Data segment:
═══

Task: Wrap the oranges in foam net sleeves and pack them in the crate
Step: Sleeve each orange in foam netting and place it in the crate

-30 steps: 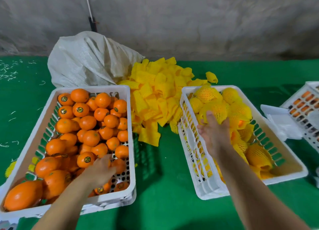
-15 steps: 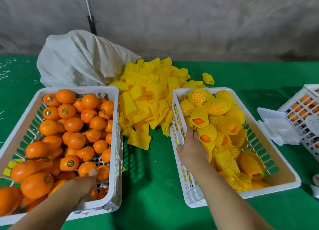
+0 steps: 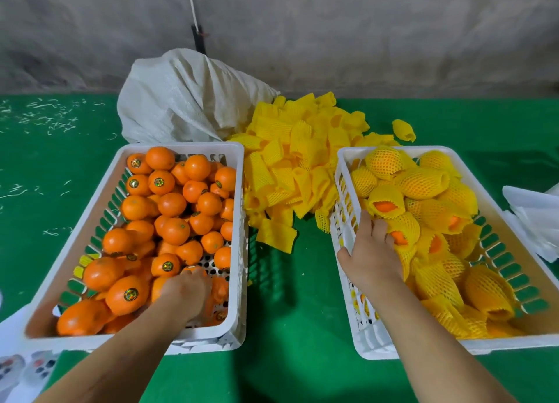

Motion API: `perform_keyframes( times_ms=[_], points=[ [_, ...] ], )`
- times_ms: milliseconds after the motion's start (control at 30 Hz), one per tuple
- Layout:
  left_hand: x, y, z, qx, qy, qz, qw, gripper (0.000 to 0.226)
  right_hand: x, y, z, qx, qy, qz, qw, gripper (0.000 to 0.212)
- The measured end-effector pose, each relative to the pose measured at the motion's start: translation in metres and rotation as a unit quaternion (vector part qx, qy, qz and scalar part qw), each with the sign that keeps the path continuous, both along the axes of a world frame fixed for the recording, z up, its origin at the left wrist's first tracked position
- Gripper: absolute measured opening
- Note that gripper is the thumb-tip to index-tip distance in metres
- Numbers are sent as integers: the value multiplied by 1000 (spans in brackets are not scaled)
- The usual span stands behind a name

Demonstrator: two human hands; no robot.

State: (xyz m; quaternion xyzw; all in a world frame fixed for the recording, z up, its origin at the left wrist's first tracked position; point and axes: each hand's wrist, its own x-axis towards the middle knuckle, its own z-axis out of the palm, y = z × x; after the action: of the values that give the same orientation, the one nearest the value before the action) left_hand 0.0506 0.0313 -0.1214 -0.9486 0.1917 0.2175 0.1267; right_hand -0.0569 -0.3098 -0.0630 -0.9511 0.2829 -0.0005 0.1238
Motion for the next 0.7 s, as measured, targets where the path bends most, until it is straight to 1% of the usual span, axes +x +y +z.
perform_keyframes(
  times_ms=[33, 67, 100, 133, 167, 200, 267, 333, 367, 400, 433, 467, 533, 600, 700],
  points=[
    [2, 3, 3, -73, -23, 19, 997, 43, 0, 1, -1, -24, 2, 11, 1000, 97],
    [-3, 6, 15, -122, -35, 65, 990, 51, -1, 1, -1, -57, 3, 27, 998, 96],
    [-3, 12, 21, -225, -77, 123, 964, 61, -1, 2, -2, -92, 3, 46, 995, 95],
    [-3, 17, 30, -312, -109, 179, 927, 66, -3, 2, -2, -122, 1, 63, 991, 94],
    [-4, 20, 35, -380, -129, 222, 889, 67, -4, 2, -4, -146, -2, 82, 986, 92],
    [-6, 20, 41, -431, -132, 246, 858, 68, -4, 3, -6, -165, -4, 101, 981, 89],
    [-16, 9, 54, -537, -138, 243, 796, 63, -2, 5, -9, -206, 7, 132, 970, 84],
    [-32, -12, 63, -621, -125, 234, 738, 61, 7, 14, -9, -228, 43, 157, 960, 79],
    [-40, -25, 65, -654, -107, 239, 710, 62, 16, 21, -11, -217, 67, 173, 959, 76],
    [-47, -36, 65, -675, -85, 242, 692, 62, 26, 29, -15, -185, 87, 193, 960, 74],
    [-54, -46, 65, -683, -68, 239, 687, 62, 36, 39, -20, -140, 109, 215, 960, 72],
    [-59, -53, 63, -677, -60, 233, 696, 61, 47, 48, -26, -99, 141, 238, 956, 71],
    [-62, -57, 59, -643, -65, 204, 736, 63, 65, 62, -41, -52, 219, 273, 936, 71],
    [-61, -55, 57, -615, -62, 176, 766, 70, 77, 69, -56, -37, 284, 284, 915, 69],
    [-61, -54, 57, -595, -45, 137, 791, 77, 91, 66, -75, -42, 330, 307, 892, 60]
  ],
)
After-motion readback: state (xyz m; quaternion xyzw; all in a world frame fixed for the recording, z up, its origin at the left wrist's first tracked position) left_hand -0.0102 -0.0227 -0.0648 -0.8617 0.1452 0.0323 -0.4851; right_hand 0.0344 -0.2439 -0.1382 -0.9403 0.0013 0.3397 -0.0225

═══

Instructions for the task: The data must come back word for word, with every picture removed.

Result of this exercise:
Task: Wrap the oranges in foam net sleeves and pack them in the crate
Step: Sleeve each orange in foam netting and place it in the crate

-30 steps: 
-15 steps: 
+0 steps: 

Motion API: `perform_keyframes( times_ms=[_], points=[ [_, ...] ], )`
- times_ms: milliseconds after the motion's start (control at 30 Hz), one per tuple
- Layout:
  left_hand: x, y, z, qx, qy, qz, qw, gripper (0.000 to 0.226)
  right_hand: x, y, z, qx, qy, qz, qw, gripper (0.000 to 0.212)
- The measured end-effector pose, each relative to the pose measured at the motion's start: translation in metres and rotation as a unit quaternion (vector part qx, qy, qz and scalar part qw), each with the sign that keeps the path continuous, both along the axes of a world frame fixed for the recording, z up, its origin at the left wrist's first tracked position
- Gripper: absolute measured opening
- Note that gripper is the thumb-tip to index-tip distance in metres
- Numbers are sent as integers: the value multiplied by 1000 (spans in brackets are not scaled)
- The usual span stands behind a name

Demonstrator: two human hands; no robot.

State: (xyz m; quaternion xyzw; all in a world frame fixed for the recording, z up, its origin at the left wrist's first tracked position; point and axes: each hand's wrist, its own x-axis towards the middle knuckle, its own z-axis out of the palm, y = z × x; after the action: of the values that give the same orientation, the one nearest the value before the action) left_hand 0.0506 0.0313 -0.1214 -0.9486 0.1917 0.2175 0.1267; right_hand -0.0569 -0.3098 -0.0630 -0.9511 0.2829 -0.0005 0.1238
Motion for the next 0.7 s, as measured, targets where the path bends most, until it is straight to 1% of the usual span, axes +x +y +z.
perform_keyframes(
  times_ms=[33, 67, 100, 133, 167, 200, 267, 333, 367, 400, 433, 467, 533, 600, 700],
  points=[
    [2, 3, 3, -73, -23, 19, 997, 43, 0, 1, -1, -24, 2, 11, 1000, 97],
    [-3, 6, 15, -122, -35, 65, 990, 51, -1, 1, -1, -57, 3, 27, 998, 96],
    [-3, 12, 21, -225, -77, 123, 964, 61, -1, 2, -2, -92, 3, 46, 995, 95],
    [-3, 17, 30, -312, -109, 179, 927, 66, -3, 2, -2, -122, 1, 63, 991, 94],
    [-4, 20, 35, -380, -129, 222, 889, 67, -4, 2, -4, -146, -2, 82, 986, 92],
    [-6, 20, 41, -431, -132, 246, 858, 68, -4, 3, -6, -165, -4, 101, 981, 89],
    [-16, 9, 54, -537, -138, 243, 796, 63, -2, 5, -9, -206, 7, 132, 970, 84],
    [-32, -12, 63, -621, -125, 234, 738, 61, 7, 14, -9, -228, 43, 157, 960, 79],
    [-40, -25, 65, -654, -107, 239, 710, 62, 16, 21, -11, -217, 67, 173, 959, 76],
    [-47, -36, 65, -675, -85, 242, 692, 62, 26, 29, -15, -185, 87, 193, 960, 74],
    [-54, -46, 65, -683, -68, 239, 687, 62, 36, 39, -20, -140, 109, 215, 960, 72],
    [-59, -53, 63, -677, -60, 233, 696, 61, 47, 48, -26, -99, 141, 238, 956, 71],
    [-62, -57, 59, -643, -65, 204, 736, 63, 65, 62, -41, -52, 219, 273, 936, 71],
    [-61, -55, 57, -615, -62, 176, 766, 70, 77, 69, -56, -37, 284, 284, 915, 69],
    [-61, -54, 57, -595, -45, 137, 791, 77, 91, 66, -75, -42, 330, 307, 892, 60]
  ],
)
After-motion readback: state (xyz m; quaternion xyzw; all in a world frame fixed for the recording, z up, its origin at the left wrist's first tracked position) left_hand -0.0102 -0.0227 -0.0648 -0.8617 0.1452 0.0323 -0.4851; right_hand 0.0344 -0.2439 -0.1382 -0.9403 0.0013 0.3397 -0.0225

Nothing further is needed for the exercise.